7. Het doel van de schepping is volgens Sri Aurobindo lila (goddelijk spel). Het concept van lila ontsnapt aan alle traditionele moeilijkheden bij het toewijzen van het doel aan de maker. Lila is een doel zonder doel, een natuurlijke uitstroming, een spontane zelf-manifestatie van het Goddelijke. Het concept van lila benadrukt opnieuw de rol van verrukking in de schepping.

8. Het belangrijkste principe van Sri Aurobindo's kosmologie is het principe van evolutie. Dit is het leidende principe in zijn metafysica en bijgevolg in zijn opvoedingsfilosofie.

9. Volgens Sri Aurobindo is ook de materie Brahman. Deze synthese van de uitersten van de materialistische en ascetische posities in de metafysica van Sri Aurobindo heeft geleid tot het echte idealisme van zijn opvoedingsfilosofie.

Deze zijn complementair aan elkaar. De onderwijsfilosofie zou gebaseerd moeten zijn op harde feiten bepaald door verschillende sociale wetenschappen, psychologie, sociologie, antropologie, politieke wetenschappen, economie en geschiedenis.
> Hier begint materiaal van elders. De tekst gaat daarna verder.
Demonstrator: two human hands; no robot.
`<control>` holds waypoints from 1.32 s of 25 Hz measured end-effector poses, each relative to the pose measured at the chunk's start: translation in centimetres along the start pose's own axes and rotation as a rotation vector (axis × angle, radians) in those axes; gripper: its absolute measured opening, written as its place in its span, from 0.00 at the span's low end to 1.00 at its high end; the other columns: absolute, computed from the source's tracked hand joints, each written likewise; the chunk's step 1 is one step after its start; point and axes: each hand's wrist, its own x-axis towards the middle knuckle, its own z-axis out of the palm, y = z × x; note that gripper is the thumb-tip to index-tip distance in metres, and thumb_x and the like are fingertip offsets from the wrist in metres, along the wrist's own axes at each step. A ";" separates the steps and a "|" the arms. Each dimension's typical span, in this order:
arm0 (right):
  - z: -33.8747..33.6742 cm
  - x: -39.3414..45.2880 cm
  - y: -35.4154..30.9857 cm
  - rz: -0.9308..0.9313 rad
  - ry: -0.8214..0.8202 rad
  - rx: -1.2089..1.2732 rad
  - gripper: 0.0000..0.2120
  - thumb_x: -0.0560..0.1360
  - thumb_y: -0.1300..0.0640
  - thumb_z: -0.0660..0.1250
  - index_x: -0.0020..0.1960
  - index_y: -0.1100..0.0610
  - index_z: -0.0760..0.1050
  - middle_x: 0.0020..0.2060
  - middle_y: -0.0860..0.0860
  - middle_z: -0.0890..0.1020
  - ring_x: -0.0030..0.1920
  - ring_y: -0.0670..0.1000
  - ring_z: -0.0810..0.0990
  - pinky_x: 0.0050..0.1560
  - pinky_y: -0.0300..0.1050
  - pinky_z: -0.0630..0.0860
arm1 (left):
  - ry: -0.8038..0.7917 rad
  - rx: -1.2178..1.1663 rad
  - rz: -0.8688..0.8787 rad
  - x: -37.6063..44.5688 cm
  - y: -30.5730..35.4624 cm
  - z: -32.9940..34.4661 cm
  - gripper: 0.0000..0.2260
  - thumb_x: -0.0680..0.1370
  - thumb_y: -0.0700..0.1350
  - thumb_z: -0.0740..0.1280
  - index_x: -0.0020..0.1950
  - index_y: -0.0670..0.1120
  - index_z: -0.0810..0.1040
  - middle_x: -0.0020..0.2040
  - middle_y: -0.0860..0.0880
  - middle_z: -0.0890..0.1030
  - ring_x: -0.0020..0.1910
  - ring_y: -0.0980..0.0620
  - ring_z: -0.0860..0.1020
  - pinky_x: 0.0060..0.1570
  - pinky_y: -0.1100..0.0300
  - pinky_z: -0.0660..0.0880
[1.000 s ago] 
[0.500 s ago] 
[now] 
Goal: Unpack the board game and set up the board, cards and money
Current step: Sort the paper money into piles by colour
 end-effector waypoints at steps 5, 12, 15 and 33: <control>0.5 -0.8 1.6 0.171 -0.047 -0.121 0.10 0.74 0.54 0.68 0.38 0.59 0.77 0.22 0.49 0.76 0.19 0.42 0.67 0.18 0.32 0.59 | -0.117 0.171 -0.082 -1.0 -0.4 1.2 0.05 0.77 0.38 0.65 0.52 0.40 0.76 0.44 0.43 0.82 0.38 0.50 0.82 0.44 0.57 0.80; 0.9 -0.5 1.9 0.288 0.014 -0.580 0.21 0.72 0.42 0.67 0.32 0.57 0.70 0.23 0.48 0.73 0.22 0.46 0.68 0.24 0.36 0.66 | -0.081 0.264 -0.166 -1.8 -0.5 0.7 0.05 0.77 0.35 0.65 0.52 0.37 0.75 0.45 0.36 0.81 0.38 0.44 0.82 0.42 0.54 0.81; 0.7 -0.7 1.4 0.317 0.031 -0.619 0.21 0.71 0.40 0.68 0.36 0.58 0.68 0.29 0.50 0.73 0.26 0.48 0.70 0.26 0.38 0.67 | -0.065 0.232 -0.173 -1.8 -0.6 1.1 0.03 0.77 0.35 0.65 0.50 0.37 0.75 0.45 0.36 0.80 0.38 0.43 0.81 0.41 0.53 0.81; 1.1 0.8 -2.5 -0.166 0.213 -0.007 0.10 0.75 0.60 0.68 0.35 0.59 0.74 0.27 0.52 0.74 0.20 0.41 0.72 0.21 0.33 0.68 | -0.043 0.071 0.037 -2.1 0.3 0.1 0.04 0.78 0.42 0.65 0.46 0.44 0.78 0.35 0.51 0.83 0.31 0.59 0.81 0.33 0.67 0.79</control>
Geest is de ziel van materie en materie is het lichaam van geest.

Het lichaam moet overleven, groeien en genieten, want ook dat is een manifestatie van Bestaan, Bewustzijn en Gelukzaligheid. Geest is het ware doel van de fysieke drang om te overleven, te groeien en te genieten. Het is alleen in de geest dat deze driften volledig kunnen worden bevredigd, omdat daar alleen deze hun ultieme Bestaan, Bewustzijn en Geluk ontmoeten.

10. Het leven, volgens Sri Aurobindo: "is een vorm van de ene kosmische energie, een dynamische beweging of stroming ervan, positief en negatief, een constante handeling of spel van de kracht die vormen opbouwt, ze activeert door een onophoudelijk proces van desintegratie en vernieuwing van hun substantie. "

Het leven is universeel, alles doordringend en onvergankelijk. Desintegratie, verandering, geboorte en dood, het zijn allemaal verschillende vormen en organisaties van hetzelfde leven.

11. Volgens Sri Aurobindo zijn er drie stadia in de evolutie van het leven - het materiële leven, het levensleven en het mentale leven - het onderbewustzijn, het bewuste en zelfbewuste.